Abstract

Advances in imaging of developing embryos in model organisms such as the fruitfly, zebrafish, and mouse are producing massive data sets that contain 3D images with every cell and readouts of signaling activity in every cell of an embryo. In Zebrafish embryos, determining the locations of nuclei is crucial for the study of the spatial-temporal behavior of these cells and the control of gene expression during the developmental process.
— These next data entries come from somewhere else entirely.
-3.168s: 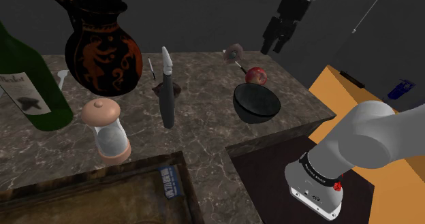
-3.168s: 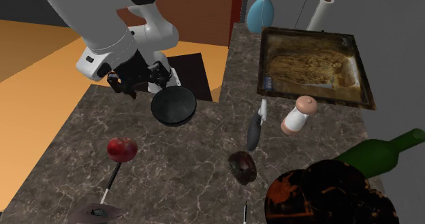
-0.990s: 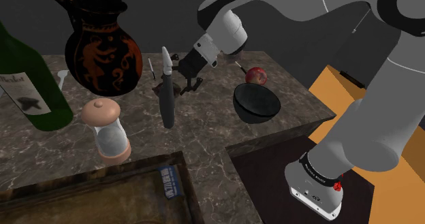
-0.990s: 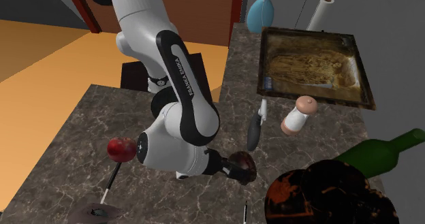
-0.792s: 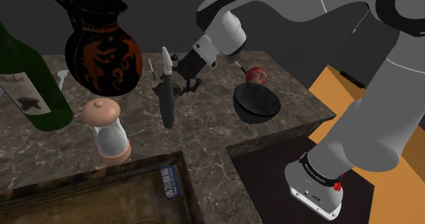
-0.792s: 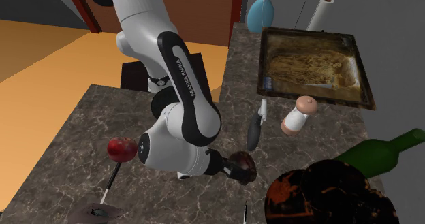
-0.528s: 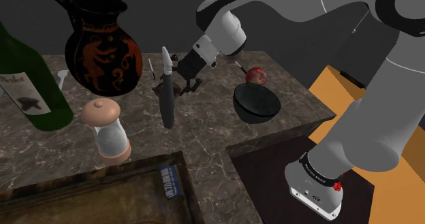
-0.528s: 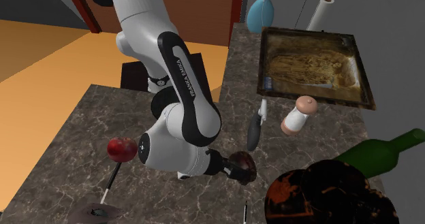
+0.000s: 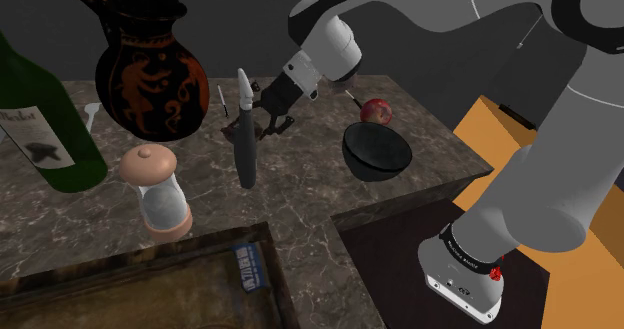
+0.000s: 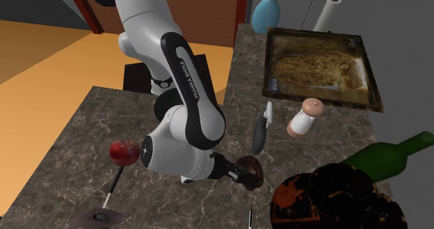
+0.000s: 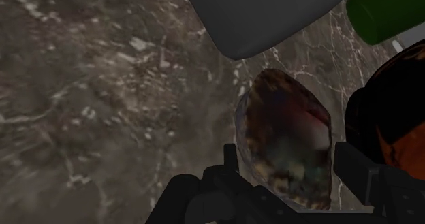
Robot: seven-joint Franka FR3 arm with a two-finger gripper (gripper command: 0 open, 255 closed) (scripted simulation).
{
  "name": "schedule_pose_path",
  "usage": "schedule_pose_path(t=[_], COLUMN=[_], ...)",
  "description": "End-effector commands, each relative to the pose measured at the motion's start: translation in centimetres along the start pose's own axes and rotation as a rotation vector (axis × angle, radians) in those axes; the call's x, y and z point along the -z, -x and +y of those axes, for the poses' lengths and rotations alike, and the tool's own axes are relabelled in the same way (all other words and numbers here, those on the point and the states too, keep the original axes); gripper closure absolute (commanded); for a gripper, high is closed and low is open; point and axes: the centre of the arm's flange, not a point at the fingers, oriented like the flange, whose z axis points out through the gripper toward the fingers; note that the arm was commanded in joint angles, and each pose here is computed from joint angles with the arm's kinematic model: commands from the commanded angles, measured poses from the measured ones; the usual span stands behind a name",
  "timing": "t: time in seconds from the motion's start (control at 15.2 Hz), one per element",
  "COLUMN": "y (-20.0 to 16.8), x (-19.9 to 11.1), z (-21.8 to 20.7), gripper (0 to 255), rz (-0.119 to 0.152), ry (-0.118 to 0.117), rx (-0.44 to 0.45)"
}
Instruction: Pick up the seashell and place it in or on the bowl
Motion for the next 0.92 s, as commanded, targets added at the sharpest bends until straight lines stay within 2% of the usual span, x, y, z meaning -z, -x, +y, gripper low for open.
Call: schedule_pose_path(t=[0.0,0.86], y=[0.1,2.7], x=[-0.1,3.9], z=[0.0,-3.3], gripper=[255,255], rz=[-0.002,-0.002], ry=[0.001,0.001], rx=[0.000,0.000])
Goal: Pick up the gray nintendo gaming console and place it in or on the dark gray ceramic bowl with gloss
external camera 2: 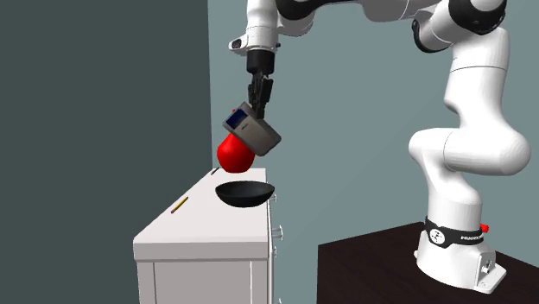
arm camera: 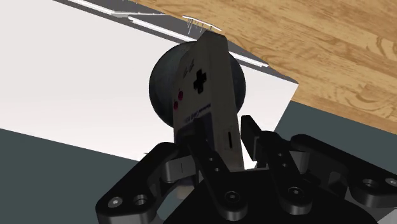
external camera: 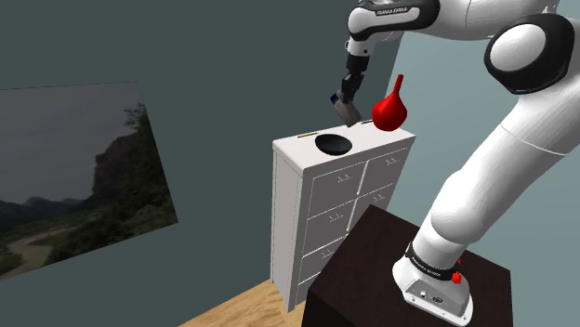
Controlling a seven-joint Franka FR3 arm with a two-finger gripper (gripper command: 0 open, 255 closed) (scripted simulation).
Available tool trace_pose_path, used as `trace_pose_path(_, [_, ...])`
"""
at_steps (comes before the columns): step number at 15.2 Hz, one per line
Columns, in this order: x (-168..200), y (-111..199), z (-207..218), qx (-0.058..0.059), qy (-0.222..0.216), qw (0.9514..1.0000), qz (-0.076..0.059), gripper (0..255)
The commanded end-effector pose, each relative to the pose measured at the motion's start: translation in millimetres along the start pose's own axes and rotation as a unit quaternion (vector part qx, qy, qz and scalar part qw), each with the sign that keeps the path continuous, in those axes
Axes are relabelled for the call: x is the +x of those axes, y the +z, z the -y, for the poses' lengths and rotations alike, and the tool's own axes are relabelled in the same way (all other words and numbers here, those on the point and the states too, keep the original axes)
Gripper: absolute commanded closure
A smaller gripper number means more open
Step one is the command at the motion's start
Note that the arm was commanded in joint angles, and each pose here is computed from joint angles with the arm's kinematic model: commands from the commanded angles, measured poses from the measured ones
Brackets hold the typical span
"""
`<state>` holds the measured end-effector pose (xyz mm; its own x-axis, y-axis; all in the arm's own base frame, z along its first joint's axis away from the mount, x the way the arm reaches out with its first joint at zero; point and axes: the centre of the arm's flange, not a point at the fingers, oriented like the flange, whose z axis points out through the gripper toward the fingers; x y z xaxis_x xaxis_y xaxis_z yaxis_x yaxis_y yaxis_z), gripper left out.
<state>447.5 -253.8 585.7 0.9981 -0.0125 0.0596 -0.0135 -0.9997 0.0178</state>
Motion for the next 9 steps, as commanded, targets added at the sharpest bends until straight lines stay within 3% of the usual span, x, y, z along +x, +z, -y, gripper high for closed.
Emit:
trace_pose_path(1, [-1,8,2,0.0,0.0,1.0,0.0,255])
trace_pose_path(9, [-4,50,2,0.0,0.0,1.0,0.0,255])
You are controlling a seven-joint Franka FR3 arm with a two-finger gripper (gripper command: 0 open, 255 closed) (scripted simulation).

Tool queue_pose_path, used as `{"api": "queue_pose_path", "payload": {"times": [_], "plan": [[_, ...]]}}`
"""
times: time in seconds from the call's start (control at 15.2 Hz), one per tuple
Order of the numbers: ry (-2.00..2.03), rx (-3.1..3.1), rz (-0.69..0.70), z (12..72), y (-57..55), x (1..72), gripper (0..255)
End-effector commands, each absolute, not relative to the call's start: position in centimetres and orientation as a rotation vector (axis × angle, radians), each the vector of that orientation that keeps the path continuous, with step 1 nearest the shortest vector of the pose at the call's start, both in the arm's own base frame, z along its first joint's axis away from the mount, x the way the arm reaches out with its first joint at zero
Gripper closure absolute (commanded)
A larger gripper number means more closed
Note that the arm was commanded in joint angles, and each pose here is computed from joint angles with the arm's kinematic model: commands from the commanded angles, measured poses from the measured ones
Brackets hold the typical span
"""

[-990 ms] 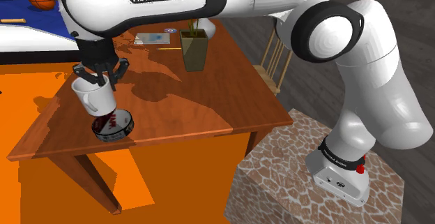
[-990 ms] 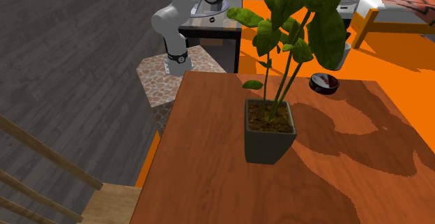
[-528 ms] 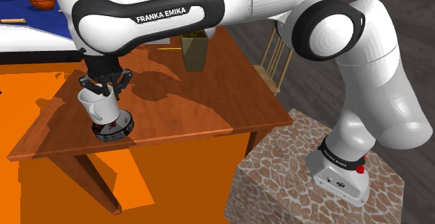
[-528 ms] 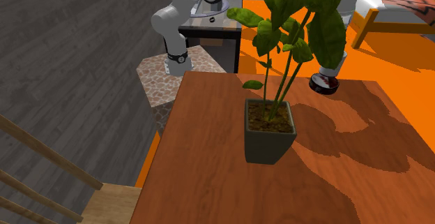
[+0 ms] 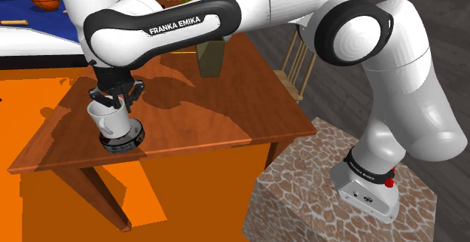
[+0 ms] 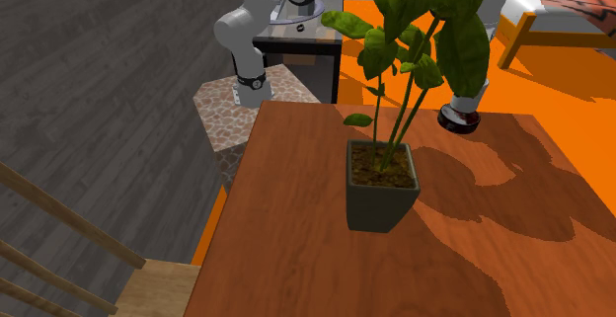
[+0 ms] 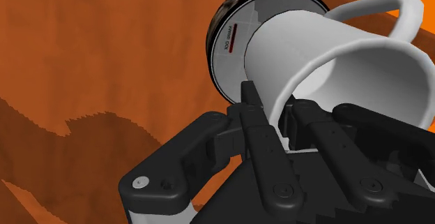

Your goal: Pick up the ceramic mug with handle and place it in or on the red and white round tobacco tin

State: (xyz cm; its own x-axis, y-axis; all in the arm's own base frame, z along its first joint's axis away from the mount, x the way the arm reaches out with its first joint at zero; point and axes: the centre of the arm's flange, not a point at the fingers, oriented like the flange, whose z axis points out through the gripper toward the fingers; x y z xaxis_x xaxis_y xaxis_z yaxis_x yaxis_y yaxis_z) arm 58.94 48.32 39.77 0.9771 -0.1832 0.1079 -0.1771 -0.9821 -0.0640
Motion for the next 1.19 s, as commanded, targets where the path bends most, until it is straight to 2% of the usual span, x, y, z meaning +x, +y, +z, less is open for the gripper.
{"api": "queue_pose_path", "payload": {"times": [0.0, 0.07, 0.13, 0.46, 0.73, 1.12], "plan": [[0.28, -3.069, -0.176, 39.8, 48.3, 58.9, 255], [0.28, -3.069, -0.176, 39.8, 48.3, 58.9, 255], [0.28, -3.069, -0.176, 39.8, 48.3, 58.9, 0], [0.28, -3.069, -0.176, 39.8, 48.3, 58.9, 0], [0.28, -3.069, -0.176, 44.7, 48.1, 58.4, 0], [0.28, -3.069, -0.176, 44.7, 48.1, 58.4, 0]]}}
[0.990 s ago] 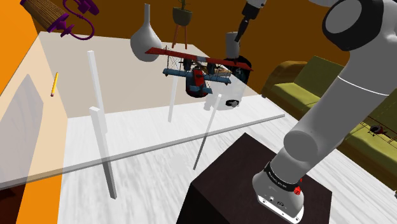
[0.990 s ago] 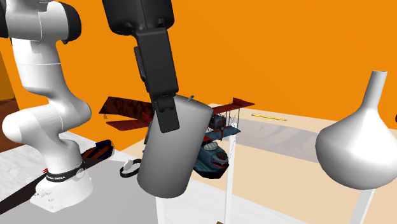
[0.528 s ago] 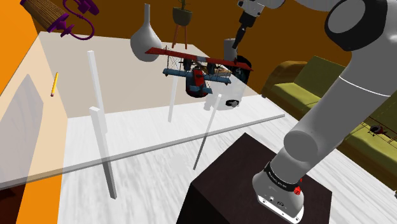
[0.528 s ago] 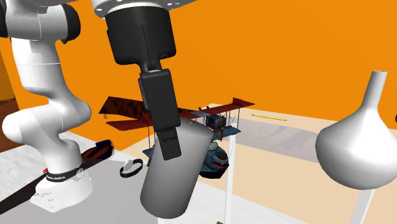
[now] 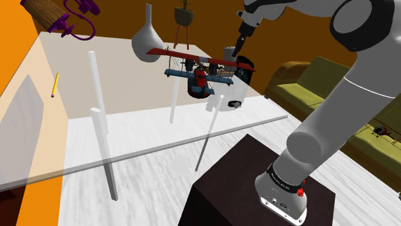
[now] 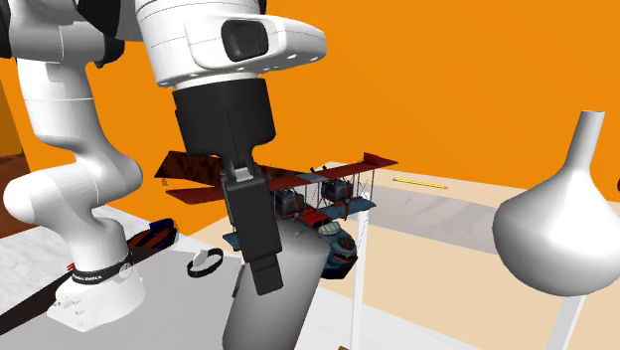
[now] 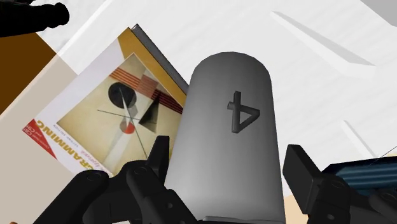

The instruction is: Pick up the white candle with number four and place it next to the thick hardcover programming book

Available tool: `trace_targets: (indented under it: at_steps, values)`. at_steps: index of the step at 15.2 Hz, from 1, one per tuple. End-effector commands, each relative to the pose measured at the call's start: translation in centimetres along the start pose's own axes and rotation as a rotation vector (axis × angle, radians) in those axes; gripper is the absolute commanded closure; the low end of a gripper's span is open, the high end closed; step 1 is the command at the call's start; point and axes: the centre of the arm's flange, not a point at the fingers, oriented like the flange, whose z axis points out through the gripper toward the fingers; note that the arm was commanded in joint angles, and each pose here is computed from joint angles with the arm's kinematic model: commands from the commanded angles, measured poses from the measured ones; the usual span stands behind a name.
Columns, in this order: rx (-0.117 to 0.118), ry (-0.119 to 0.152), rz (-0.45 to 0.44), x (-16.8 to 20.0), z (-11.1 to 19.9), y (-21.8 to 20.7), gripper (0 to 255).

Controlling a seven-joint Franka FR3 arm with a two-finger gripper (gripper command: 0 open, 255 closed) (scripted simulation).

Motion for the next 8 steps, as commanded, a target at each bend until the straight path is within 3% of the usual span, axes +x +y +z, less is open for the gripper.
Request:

Traditional image processing techniques suffer from bad generalizations, often relying on heuristic measurements that narrowly applies to specific data types, microscope settings, or other image characteristics. Machine learning techniques, and more specifically convolutional neural networks, have recently revolutionized image processing and computer vision. A well-known challenge in developing theses algorithms is the lack of curated training data. We developed a new, manually-curated nuclei segmentation data set for four complete embryos containing over 8,000 cells each. The whole-mount zebrafish embryos at different development stages were hand-labeled with 3D volumetric segmentation of nuclei. Two full embryo data sets were used for training the 3D nuclei instance segmentation network NISNet3D, and the other two embryos were used to validate the training results. We provide both qualitative and quantitative evaluation results for each of the volumes using multiple evaluation metrics. We also provide the fully curated and manually segmented embryo data sets, along with raw images, for the image processing community.